* **WHAT TO DO**: Give an exact reproduction of all the lines in the listing.

* **DATA EXCERPT**:

::::::::::

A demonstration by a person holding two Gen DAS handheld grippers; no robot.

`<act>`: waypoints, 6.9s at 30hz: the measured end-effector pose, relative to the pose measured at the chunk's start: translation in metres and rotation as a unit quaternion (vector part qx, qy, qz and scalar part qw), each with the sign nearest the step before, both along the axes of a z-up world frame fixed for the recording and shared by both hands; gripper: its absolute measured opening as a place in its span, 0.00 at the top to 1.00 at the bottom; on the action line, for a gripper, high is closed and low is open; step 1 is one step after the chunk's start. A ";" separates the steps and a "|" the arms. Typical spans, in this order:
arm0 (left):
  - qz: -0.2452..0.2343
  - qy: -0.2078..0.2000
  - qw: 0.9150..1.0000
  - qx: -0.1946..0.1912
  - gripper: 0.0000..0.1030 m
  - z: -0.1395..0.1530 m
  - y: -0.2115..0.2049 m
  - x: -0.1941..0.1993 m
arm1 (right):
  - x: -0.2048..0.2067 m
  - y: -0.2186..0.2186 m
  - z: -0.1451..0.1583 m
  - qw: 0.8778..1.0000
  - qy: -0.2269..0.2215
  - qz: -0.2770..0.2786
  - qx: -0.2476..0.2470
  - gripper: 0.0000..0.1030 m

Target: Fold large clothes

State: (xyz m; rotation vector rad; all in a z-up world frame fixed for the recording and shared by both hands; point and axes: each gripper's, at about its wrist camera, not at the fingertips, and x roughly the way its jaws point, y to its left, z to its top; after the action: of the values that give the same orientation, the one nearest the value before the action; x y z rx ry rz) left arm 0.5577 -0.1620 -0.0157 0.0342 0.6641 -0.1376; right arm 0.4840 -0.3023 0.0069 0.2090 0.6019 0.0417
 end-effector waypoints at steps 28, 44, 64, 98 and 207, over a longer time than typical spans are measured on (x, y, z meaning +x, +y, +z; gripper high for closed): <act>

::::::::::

* **TASK SOLUTION**:
A demonstration by a person holding two Gen DAS handheld grippers; no robot.

`<act>`: waypoints, 6.9s at 30hz: the measured end-effector pose, relative to the pose measured at the chunk's start: translation in metres and rotation as a unit quaternion (vector part qx, qy, qz and scalar part qw), each with the sign nearest the step before, both along the axes of a z-up world frame fixed for the recording and shared by both hands; gripper: its absolute measured opening as a place in its span, 0.00 at the top to 1.00 at the bottom; on the action line, for a gripper, high is closed and low is open; step 1 is one step after the chunk's start. A ";" separates the steps and a "|" the arms. Typical spans, in this order:
arm0 (left):
  - qz: -0.2452..0.2343
  - qy: -0.2078..0.2000
  - qw: 0.9150..1.0000
  - qx: -0.1946..0.1912
  - gripper: 0.0000..0.1030 m
  - z: -0.1395..0.1530 m
  - y: -0.2115..0.2049 m
  - x: -0.1941..0.1993 m
arm1 (right):
  - x: -0.2048..0.2067 m
  - y: -0.2186..0.2186 m
  - z: -0.1451..0.1583 m
  - qw: 0.8778..1.0000
  - qy: -0.2269..0.2215
  - qz: -0.2770..0.2786
  - qx: -0.2476..0.2470
  - gripper: 0.0000..0.1030 m

Target: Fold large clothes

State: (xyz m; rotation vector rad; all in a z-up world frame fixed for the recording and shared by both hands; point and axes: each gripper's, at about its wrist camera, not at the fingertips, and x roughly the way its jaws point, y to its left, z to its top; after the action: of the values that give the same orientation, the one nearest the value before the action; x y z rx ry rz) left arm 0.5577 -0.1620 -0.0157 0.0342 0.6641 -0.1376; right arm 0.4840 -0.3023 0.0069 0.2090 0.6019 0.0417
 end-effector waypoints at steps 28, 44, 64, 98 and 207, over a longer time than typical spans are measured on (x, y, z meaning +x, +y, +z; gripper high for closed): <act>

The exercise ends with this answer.